LEGGETE E DITE: CHE SENSO HA? SONO IO DA CONDANNARE? DIFFAMO CHI IN RAI LAVORA SE DICO CHE E' LOTTIZZATA? MA STIAMO…

Gepostet von Oscar Giannino am Mittwoch, 10. April 2019

L’episodio risale al febbraio del 2008, quando Giannino era direttore della testata economica Libero Mercato che all’epoca usciva insieme al quotidiano Libero. Nell’articolo, intitolato “La RAI si lottizza da sola”, Giannino descriveva un documento riservato e interno alla RAI in cui sarebbero stati elencati i nomi di 900 dipendenti RAI, catalogati a seconda del loro orientamento politico o di quello dei loro referenti politici. Scrive Giannino:

Mettemmo mano su un organigramma RAI di 900 nomi di dirigenti tra società e controllate, oltre 900 ciascuno rosso o blu a seconda del padrinaggio politico, e solo meno di 1 su 3 era verde cioè non politicizzato. Era un documento di provenienza interna dal settimo piano RAI di allora – si avvicinavano elezioni e i componenti del cda si preparavano alla battaglia, ciascuno per la propria parte stilando elenchi. Non un solo nome riusultava sbagliato, di oltre 900 citati in testate, reti e società controllate: un documento tale non era certo collazionato da appassionati della RAI esterni all’azienda. Era una delle tante prove di come dall’interno della RAI ci si disputi il campo guardando ai partiti e alla politica. Solo che quella volta il documento c’era, e i nomi c’erano. Nessuno era mai riuscito ad averne uno tanto dettagliato, feci le telefonate del caso per accertarne fondatezza e lo pubblicammo su Libero integralmente.

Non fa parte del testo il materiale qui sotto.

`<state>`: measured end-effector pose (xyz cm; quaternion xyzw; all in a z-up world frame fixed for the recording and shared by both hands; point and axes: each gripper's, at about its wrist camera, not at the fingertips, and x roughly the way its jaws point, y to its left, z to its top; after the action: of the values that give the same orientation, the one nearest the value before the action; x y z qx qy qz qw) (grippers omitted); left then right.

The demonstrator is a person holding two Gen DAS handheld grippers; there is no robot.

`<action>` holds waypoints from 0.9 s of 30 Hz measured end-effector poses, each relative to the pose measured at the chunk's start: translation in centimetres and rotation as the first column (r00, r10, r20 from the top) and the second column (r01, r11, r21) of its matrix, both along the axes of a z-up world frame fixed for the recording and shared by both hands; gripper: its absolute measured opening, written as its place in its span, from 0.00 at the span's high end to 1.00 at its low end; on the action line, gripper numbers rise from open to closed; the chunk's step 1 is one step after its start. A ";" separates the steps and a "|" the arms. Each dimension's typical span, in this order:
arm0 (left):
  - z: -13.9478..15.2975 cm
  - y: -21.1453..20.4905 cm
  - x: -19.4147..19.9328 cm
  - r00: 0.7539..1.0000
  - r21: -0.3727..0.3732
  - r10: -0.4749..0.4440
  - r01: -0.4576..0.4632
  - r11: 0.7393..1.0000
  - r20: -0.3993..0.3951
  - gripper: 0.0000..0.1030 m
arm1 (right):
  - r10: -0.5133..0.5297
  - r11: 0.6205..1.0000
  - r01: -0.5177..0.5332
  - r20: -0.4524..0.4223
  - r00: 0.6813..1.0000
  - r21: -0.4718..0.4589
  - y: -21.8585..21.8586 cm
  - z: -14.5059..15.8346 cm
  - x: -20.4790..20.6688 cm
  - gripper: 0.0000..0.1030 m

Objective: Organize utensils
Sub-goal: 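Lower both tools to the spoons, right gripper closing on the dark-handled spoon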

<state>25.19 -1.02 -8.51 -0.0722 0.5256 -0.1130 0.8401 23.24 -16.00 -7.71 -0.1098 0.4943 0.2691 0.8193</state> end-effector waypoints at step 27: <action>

In seguito alla pubblicazione dell’articolo e dell’elenco allegato, diversi dirigenti RAI avevano chiesto un risarcimento in sede civile a Giannino. A quanto scrive Giannino – che fino a questo momento è stato l’unico a parlare della vicenda – la sentenza è arrivata soltanto lo scorso 4 aprile, undici anni dopo. Il giudice ha stabilito che Giannino deve risarcire 144.342 euro e di conseguenza ha pignorato lo stipendio che percepisce da Radio 24. Non essendo un dipendente subordinato ma un collaboratore, Giannino non ha diritto al limite massimo di pignoramento pari a un quinto dello stipendio. Il suo caso è simile a quello della giornalista Concita De Gregorio, collaboratrice di Repubblica e anche lei oggetto di un pignoramento in seguito a una condanna civile per alcuni articoli pubblicati dal quotidiano l’Unità quando ne era direttrice.

Giannino è uno dei più noti giornalisti economici italiani. Nel 2013 si presentò alle elezioni come capo di “Fare per fermare il declino”, una piccola lista composta soprattutto da economisti di orientamento liberale. Durante la campagna uno di loro, Luigi Zingales, scoprì che la laurea che Giannino sosteneva di aver conseguito all’università di Chicago era falsa e lo rivelò, causando un grande scandalo. Nelle settimane seguenti emerse un’altra serie di dettagli della vita di Giannino, più o meno grandi, su cui si scoprì che aveva mentito o non era stato del tutto sincero. Il partito non superò la soglia di sbarramento e si sciolse poco dopo le elezioni. Giannino, dopo una breve pausa, riprese la sua attività di commentatore economico, diventando una delle voci più note di Radio 24.